In the next instant I was flying across the main deck, covering the distance from the bridge to the holoterminal in a heartbeat. Smashing my head painfully into the couch that had once seemed soft, I flared with anger and tore Valkorion's shackles off my body.
"Perhaps the lesson on Yavin 4 was not enough," the Emperor said with menace. "Your next doubt will end at an open airlock."
"I… understand, Master," I rasped, filling my lungs again.
"The station is protected," the Sith said. "Its preservation is the concern of several legions of my servants," he smirked.
"That's… magnificent, my Lord," I admitted. "But what exactly do we need on the station?"
"Everything," the Sith shrugged. "Besides, your new servants are waiting for you there."
***
The Maelstrom was a green nebula of charged particles and cosmic dust that formed an energy field beyond science.
Because of it, navigation computer readings aboard ships were distorted, which led to unfortunate consequences.
The nebula lay on the border of two sectors—Albarrio and Relgim. The latter, incidentally, gave its name to the trade route that partially passed through this very nebula. Merchants were forced to drop out of hyperspace and cross the charged region at sublight speed.

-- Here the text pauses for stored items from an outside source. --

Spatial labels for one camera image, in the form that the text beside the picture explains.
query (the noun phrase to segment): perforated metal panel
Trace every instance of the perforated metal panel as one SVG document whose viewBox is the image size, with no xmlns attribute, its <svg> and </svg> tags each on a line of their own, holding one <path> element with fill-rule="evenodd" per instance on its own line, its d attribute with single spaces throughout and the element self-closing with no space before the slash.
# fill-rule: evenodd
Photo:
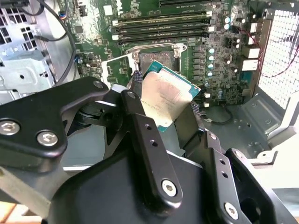
<svg viewBox="0 0 299 224">
<path fill-rule="evenodd" d="M 0 9 L 0 104 L 50 88 L 54 82 L 37 26 L 16 8 Z"/>
<path fill-rule="evenodd" d="M 298 13 L 275 11 L 258 84 L 283 109 L 286 109 L 290 96 L 299 91 L 298 56 L 286 72 L 272 76 L 284 71 L 294 58 L 299 43 L 298 25 Z"/>
</svg>

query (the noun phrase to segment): red wire
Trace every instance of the red wire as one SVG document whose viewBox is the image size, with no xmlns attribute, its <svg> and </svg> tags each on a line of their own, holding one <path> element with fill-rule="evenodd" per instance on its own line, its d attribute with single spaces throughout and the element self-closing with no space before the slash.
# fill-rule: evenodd
<svg viewBox="0 0 299 224">
<path fill-rule="evenodd" d="M 280 73 L 278 73 L 274 76 L 265 76 L 265 75 L 263 75 L 263 76 L 266 78 L 273 78 L 273 77 L 280 76 L 281 74 L 285 73 L 285 71 L 287 71 L 290 68 L 291 64 L 295 61 L 295 58 L 297 57 L 298 52 L 299 52 L 299 45 L 296 48 L 294 57 L 292 58 L 291 62 L 288 64 L 288 66 L 285 68 L 285 70 L 281 71 Z"/>
<path fill-rule="evenodd" d="M 247 36 L 250 37 L 250 38 L 253 40 L 253 42 L 254 42 L 256 45 L 258 45 L 258 47 L 260 48 L 261 53 L 260 53 L 260 56 L 259 56 L 258 59 L 257 59 L 257 68 L 261 71 L 260 60 L 262 59 L 262 56 L 263 56 L 263 49 L 262 49 L 262 47 L 260 46 L 260 44 L 253 38 L 253 36 L 252 36 L 250 33 L 248 33 L 246 30 L 241 30 L 241 31 L 245 32 L 245 33 L 247 34 Z M 273 78 L 273 77 L 280 76 L 281 74 L 285 73 L 285 72 L 290 68 L 291 64 L 295 61 L 295 58 L 297 57 L 298 52 L 299 52 L 299 45 L 298 45 L 297 48 L 296 48 L 294 57 L 292 58 L 291 62 L 288 64 L 288 66 L 286 67 L 285 70 L 283 70 L 283 71 L 281 71 L 280 73 L 278 73 L 278 74 L 276 74 L 276 75 L 273 75 L 273 76 L 266 76 L 266 75 L 262 75 L 262 76 L 264 76 L 264 77 L 266 77 L 266 78 Z"/>
</svg>

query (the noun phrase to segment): ram slot
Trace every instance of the ram slot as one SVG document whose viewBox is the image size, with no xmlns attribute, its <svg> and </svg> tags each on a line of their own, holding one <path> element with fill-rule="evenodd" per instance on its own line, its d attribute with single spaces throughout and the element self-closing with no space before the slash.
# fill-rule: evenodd
<svg viewBox="0 0 299 224">
<path fill-rule="evenodd" d="M 205 31 L 206 27 L 205 26 L 196 26 L 196 27 L 175 27 L 173 28 L 163 28 L 163 29 L 151 29 L 147 31 L 131 31 L 131 32 L 124 32 L 121 34 L 122 37 L 126 36 L 143 36 L 143 35 L 150 35 L 150 34 L 157 34 L 157 35 L 163 35 L 165 33 L 182 33 L 182 32 L 198 32 L 198 31 Z"/>
<path fill-rule="evenodd" d="M 159 6 L 177 6 L 177 5 L 188 5 L 188 4 L 196 4 L 196 3 L 205 3 L 205 2 L 218 2 L 221 0 L 160 0 Z"/>
<path fill-rule="evenodd" d="M 153 23 L 160 23 L 160 22 L 169 22 L 169 21 L 181 21 L 181 20 L 188 20 L 188 19 L 202 19 L 206 18 L 207 15 L 189 15 L 189 16 L 173 16 L 173 17 L 157 17 L 155 19 L 148 19 L 148 20 L 138 20 L 138 21 L 127 21 L 127 22 L 121 22 L 118 21 L 118 26 L 126 26 L 128 24 L 134 24 L 134 23 L 141 23 L 141 24 L 153 24 Z"/>
<path fill-rule="evenodd" d="M 141 31 L 142 30 L 147 30 L 149 28 L 155 28 L 155 27 L 161 27 L 161 26 L 174 26 L 174 25 L 179 25 L 179 24 L 210 24 L 210 19 L 204 18 L 204 19 L 197 19 L 197 20 L 181 20 L 181 21 L 167 21 L 167 22 L 160 22 L 160 23 L 154 23 L 154 24 L 134 24 L 134 25 L 127 25 L 124 27 L 117 27 L 115 30 L 117 32 L 127 32 L 132 29 L 137 29 L 139 28 Z"/>
<path fill-rule="evenodd" d="M 147 15 L 147 16 L 139 16 L 139 17 L 135 17 L 135 18 L 119 18 L 118 22 L 155 20 L 155 19 L 159 19 L 159 18 L 171 18 L 174 16 L 191 16 L 191 15 L 206 15 L 206 11 L 188 12 L 188 13 L 172 13 L 172 14 L 164 14 L 164 15 Z"/>
<path fill-rule="evenodd" d="M 143 38 L 139 38 L 139 39 L 129 39 L 129 40 L 120 40 L 118 41 L 119 45 L 125 45 L 125 44 L 130 44 L 130 43 L 141 43 L 141 42 L 148 42 L 148 41 L 152 41 L 152 42 L 159 42 L 159 41 L 164 41 L 164 40 L 168 40 L 168 41 L 174 41 L 177 40 L 179 38 L 188 38 L 188 37 L 204 37 L 204 38 L 208 38 L 209 37 L 209 33 L 206 32 L 202 32 L 202 33 L 198 33 L 196 35 L 194 34 L 183 34 L 183 35 L 170 35 L 170 36 L 155 36 L 155 37 L 143 37 Z"/>
</svg>

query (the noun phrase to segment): black cable
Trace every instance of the black cable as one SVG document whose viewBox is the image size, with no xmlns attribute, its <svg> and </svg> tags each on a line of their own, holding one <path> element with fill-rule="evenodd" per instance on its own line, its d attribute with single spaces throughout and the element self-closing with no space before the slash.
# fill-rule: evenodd
<svg viewBox="0 0 299 224">
<path fill-rule="evenodd" d="M 59 37 L 57 39 L 49 39 L 44 36 L 34 36 L 34 37 L 38 40 L 45 41 L 45 42 L 56 42 L 56 41 L 60 41 L 60 40 L 64 39 L 66 36 L 67 36 L 67 33 L 64 33 L 61 37 Z"/>
<path fill-rule="evenodd" d="M 65 30 L 65 33 L 67 34 L 67 36 L 69 37 L 70 39 L 70 43 L 71 43 L 71 48 L 72 48 L 72 54 L 71 54 L 71 58 L 62 74 L 62 76 L 60 77 L 60 79 L 54 84 L 54 86 L 57 86 L 57 85 L 60 85 L 64 80 L 65 78 L 67 77 L 67 75 L 69 74 L 70 70 L 71 70 L 71 67 L 74 63 L 74 58 L 75 58 L 75 55 L 76 55 L 76 44 L 75 44 L 75 41 L 70 33 L 70 31 L 68 30 L 68 28 L 66 27 L 66 25 L 61 21 L 61 19 L 59 18 L 59 16 L 55 13 L 55 11 L 50 7 L 48 6 L 46 3 L 44 3 L 43 0 L 36 0 L 38 1 L 42 6 L 44 6 L 58 21 L 59 23 L 61 24 L 61 26 L 64 28 Z"/>
<path fill-rule="evenodd" d="M 209 118 L 207 115 L 205 115 L 205 114 L 201 115 L 201 117 L 203 117 L 204 120 L 205 120 L 206 122 L 209 122 L 209 123 L 211 123 L 211 124 L 215 124 L 215 125 L 225 125 L 225 124 L 229 123 L 230 121 L 232 121 L 233 118 L 234 118 L 234 116 L 233 116 L 232 112 L 231 112 L 226 106 L 223 106 L 223 108 L 224 108 L 224 110 L 229 114 L 229 119 L 226 120 L 226 121 L 223 121 L 223 122 L 214 121 L 214 120 L 210 119 L 210 118 Z"/>
<path fill-rule="evenodd" d="M 42 6 L 42 5 L 40 5 L 38 11 L 37 11 L 36 13 L 33 13 L 33 14 L 27 12 L 27 11 L 26 11 L 25 9 L 23 9 L 23 8 L 18 8 L 18 9 L 19 9 L 20 12 L 22 12 L 22 13 L 24 13 L 24 14 L 26 14 L 26 15 L 29 15 L 29 16 L 38 16 L 38 15 L 40 15 L 40 14 L 42 14 L 42 13 L 44 12 L 45 7 Z"/>
</svg>

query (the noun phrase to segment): green circuit board
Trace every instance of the green circuit board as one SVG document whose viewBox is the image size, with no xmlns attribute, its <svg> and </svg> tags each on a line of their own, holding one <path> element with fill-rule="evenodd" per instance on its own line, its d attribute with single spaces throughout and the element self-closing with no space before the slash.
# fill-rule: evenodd
<svg viewBox="0 0 299 224">
<path fill-rule="evenodd" d="M 245 16 L 246 2 L 67 0 L 67 4 L 66 23 L 81 59 L 80 76 L 101 78 L 108 85 L 127 85 L 134 70 L 144 72 L 157 60 L 209 89 L 210 105 L 243 102 L 242 91 L 248 82 L 232 69 L 237 67 L 241 48 L 225 47 L 228 38 L 242 37 L 229 32 L 225 25 L 229 18 L 229 26 L 242 26 L 234 18 Z"/>
</svg>

That couldn't help but attract people who liked profiting at another's expense. Pirates became a scourge of local trade, and it's no wonder—there was always something to grab. Even if not too much. The Relgim Route could not boast trade as lively as its hyperlane brethren. But as they say, "enough for bread and butter" was plenty for pirates.
Crossing the nebula to our destination took several hours, which passed unbelievably dully, in complete silence.
I swapped my battered Sith warrior armor for its Jedi variant. To my amazement, the latter was even better than Imperial armor. A built-in shield generator, a built-in wrist deck, a portable holoprojector, several cartridges for kolto injection—long since turned into jelly. Even a tactical headset was included. How interesting.
I left the helmet that came with the armor in storage. After all, in exchange for better head protection, it severely limited visual perception.
"We have arrived," Valkorion declared when the computer finally reported the end of the route.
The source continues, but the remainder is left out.